(PROBLEM DETAILS):
All that is wanted is a word-for-word retyping of the lines from the one containing "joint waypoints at" through the end of the material below.

** Opening EXTRACTED ENTRIES block **

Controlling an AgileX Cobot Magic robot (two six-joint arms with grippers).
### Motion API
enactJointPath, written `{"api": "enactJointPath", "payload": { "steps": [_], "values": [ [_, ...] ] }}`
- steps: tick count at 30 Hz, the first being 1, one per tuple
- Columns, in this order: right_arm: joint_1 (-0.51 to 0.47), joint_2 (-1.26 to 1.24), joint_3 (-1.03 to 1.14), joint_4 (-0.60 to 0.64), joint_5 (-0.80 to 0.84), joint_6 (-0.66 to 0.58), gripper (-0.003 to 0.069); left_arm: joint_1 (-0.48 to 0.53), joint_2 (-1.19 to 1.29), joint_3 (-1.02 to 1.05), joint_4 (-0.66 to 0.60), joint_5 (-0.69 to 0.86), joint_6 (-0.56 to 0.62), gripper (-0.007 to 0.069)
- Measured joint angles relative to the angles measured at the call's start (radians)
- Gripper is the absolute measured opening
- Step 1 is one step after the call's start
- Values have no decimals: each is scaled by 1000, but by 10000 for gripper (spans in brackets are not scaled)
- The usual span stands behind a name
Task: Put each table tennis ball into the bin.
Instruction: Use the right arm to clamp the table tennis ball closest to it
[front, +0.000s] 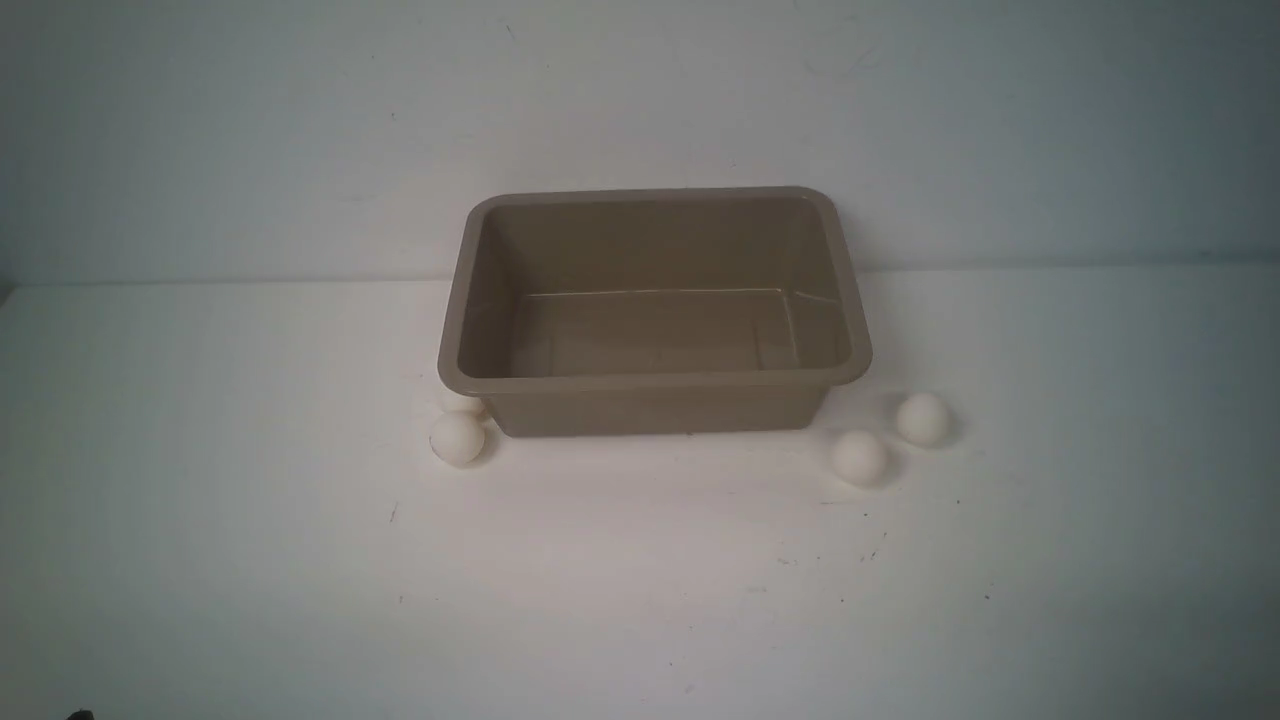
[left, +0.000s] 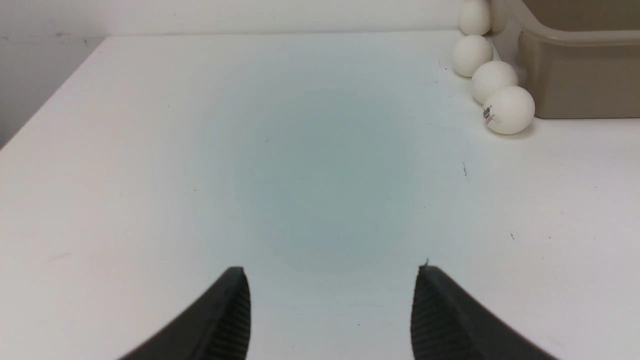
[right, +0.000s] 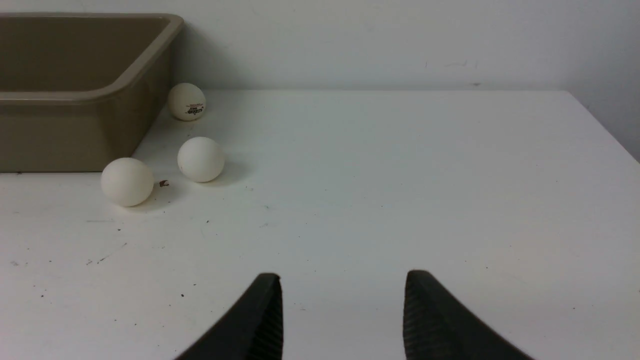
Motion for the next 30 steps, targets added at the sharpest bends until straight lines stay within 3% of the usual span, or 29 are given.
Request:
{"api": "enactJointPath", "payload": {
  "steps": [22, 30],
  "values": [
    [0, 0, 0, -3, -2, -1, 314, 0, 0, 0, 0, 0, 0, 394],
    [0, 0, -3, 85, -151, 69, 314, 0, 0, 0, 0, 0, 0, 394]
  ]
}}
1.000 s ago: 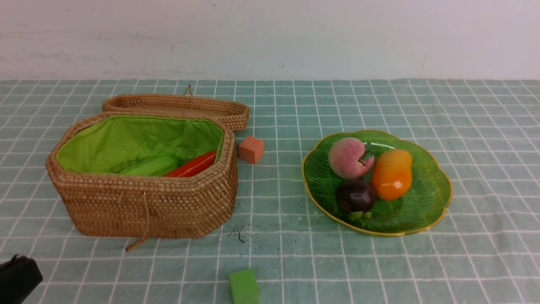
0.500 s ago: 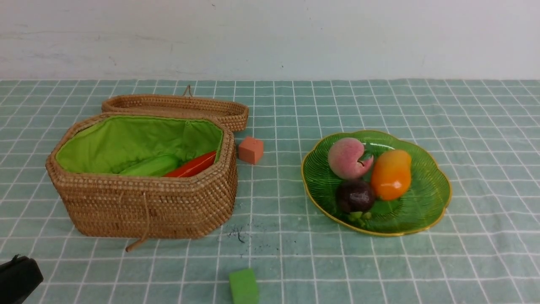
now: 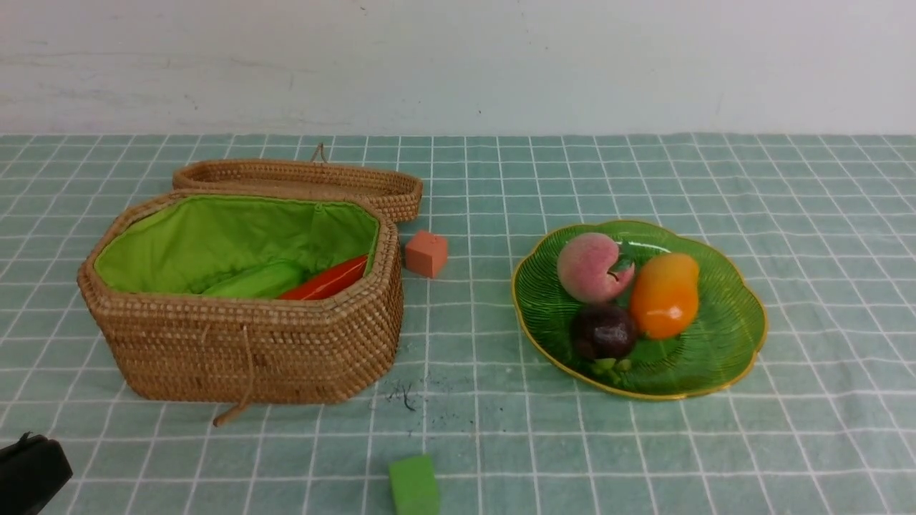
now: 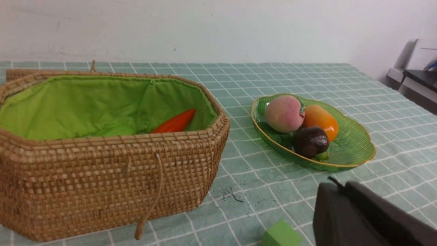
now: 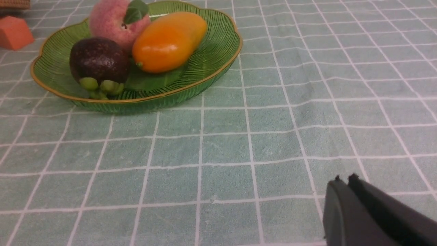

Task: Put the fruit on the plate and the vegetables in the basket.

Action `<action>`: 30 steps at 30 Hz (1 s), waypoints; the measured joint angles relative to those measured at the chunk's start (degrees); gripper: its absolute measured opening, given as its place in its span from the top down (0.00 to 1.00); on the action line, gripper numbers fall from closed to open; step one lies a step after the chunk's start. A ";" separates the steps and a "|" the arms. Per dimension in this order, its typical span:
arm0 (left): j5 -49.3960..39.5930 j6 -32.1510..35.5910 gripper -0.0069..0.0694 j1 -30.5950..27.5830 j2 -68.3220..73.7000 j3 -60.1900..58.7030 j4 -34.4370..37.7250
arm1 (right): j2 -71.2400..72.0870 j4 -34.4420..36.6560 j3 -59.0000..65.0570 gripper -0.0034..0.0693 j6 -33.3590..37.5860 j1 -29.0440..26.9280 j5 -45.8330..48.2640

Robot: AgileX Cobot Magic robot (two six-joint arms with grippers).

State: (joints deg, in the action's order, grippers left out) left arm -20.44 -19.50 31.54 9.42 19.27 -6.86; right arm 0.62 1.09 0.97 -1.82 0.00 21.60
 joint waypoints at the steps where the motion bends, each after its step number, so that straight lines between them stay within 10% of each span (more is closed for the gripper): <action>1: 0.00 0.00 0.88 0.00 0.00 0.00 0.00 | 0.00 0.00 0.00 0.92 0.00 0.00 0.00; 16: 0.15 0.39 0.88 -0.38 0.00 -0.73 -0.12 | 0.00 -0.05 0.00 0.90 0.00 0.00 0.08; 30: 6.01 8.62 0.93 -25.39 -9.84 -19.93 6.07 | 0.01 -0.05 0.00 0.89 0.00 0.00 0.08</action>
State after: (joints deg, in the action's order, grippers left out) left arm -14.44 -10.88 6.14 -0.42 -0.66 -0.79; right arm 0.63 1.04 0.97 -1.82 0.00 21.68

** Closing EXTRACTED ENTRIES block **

(TASK RESULT):
 joint waypoints at the steps where the motion bends, each after its step number, so that straight lines between them stay within 10% of each span (more is closed for the gripper): <action>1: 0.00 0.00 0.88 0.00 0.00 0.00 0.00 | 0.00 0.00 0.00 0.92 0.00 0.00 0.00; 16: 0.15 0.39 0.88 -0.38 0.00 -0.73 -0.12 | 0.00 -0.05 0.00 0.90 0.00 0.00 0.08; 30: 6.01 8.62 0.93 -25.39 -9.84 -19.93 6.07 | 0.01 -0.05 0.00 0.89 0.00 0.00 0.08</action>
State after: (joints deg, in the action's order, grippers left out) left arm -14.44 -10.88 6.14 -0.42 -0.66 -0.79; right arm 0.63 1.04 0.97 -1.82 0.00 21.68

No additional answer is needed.